Enter: the Vitagen-anonymous-brand saga.
Vitagen Throwing “Mad Shade”
Vitagen pushed out an ad recently, throwing shade at an anonymous competitor’s lower Nutri-Grade level, stating that it has eight times less sugar and can be sold in schools, opening up the market to the primary audience of the drinks: children.
The ad had a cheeky quip, stating that “fortunately, [they] are not banned from revealing [their] benefits”, taking a jab at this competitor who is unable to advertise due to the advertising prohibitions from the Health Promotion Board.

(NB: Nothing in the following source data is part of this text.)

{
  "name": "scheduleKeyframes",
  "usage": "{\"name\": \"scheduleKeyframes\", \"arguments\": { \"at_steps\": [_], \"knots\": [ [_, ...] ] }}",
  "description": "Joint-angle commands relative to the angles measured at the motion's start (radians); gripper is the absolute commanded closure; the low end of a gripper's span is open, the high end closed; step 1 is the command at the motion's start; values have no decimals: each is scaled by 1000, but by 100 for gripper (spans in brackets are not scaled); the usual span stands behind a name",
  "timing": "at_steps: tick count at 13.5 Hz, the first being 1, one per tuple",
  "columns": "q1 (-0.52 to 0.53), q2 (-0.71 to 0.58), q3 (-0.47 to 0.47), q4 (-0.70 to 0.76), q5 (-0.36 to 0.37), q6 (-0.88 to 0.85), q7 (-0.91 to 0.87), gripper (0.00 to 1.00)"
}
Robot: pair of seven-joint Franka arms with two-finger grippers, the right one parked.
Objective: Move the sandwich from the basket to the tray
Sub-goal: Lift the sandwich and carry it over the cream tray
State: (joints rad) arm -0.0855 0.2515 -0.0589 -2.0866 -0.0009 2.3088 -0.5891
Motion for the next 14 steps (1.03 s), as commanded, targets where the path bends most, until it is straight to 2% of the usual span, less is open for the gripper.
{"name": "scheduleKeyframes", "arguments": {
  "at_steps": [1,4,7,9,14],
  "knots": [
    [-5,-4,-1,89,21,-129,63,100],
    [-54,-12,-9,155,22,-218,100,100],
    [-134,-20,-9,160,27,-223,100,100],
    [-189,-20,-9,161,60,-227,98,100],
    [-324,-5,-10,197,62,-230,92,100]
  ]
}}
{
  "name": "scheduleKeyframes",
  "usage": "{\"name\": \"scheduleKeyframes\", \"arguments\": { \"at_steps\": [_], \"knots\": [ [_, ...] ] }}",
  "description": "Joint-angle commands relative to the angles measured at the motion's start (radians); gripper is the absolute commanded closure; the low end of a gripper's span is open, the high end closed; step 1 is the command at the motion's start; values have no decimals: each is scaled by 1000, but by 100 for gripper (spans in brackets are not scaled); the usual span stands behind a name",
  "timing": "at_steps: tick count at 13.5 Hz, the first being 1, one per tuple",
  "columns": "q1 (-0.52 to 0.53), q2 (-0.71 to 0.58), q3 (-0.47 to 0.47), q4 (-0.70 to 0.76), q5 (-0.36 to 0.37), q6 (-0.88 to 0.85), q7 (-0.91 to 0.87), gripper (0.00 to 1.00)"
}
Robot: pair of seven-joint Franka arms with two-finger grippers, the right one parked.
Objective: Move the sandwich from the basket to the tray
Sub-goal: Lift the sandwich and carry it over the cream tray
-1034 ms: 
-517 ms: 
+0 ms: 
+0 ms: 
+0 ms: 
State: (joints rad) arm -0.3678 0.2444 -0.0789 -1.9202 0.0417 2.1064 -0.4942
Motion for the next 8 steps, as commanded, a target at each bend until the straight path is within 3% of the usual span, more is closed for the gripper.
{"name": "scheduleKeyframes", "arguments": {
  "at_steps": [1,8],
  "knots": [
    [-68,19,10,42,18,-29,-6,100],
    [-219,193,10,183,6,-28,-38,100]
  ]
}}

In a government initiative to try and limit the amount of pre-packaged beverages citizens consume, the government prohibited advertisements promoting the sale of Nutri-Grade beverages graded “D”.
However, unlike the average American, Singaporeans were smart enough to figure out the product that was blurred out in the picture, Yakult, a Japanese sweetened probiotic milk beverage.
This was one of Vitagen’s boldest advertisements yet, showcasing their B grade and 5% sugar level in stark contrast to their competitor’s D grade and 14% sugar level. Though this author appreciates a good burn, Vitagen is reminiscent of that annoying kid in class parading the B they got on the exam.
Vitagen was not done even after throwing the most heinous shade at this anonymous competitor.
Ever since the Nutri-grade labelling system took effect on 30 December 2022, Vitagen has shared quite a number of ads promoting their B grade, mentioning an anonymous competitor’s product that contains 14% sugar and sports a D grade, which seems to match a well-known competitor’s product.
Netizens took to Facebook to express their amusement at the ads, which many said were well done, but others weren’t as receptive, calling it an “under the belt” ad.
But hey: no one’s talking about Yoyic, the brand that has blown up in TikTok?
You can watch this video to know why Yoyic has suddenly become as popular as Vitagen and Yakult:
Nutri-Grade Labelling System
Diabetes is a serious health concern for many Singaporeans, which prompted the Health Promotion Board to introduce mandatory nutrition labels and advertising prohibitions for Nutri-Grade beverages.
The number of diabetes patients will reach a whopping one million by 2050 if the rate of diabetes continues.
HPB declared war on diabetes back in 2016 to hopefully reduce that number. High sugar intake is linked to an increased risk of diabetes and obesity.
A study done in 2021 on Asian populations found that higher consumption of sugary beverages was associated with a 51% higher risk of diabetes compared to lower consumption.
Seeing as Singaporeans’ average daily intake of sugar can amount to 58 grams, or 12 teaspoons, the HPB is hoping that such an initiative would aid consumers in identifying beverages that are higher in sugar and saturated fat so that they could make a more informed and healthier choice on which product to buy without the influence of advertisements.
More than half of Singaporeans’ sugar intake comes from beverages (64% pre-packaged beverages, 36% freshly prepared beverages)
Singaporeans may stop buying products high in sugar, but there is no way they would willingly part with their precious sugar-saturated bubble tea.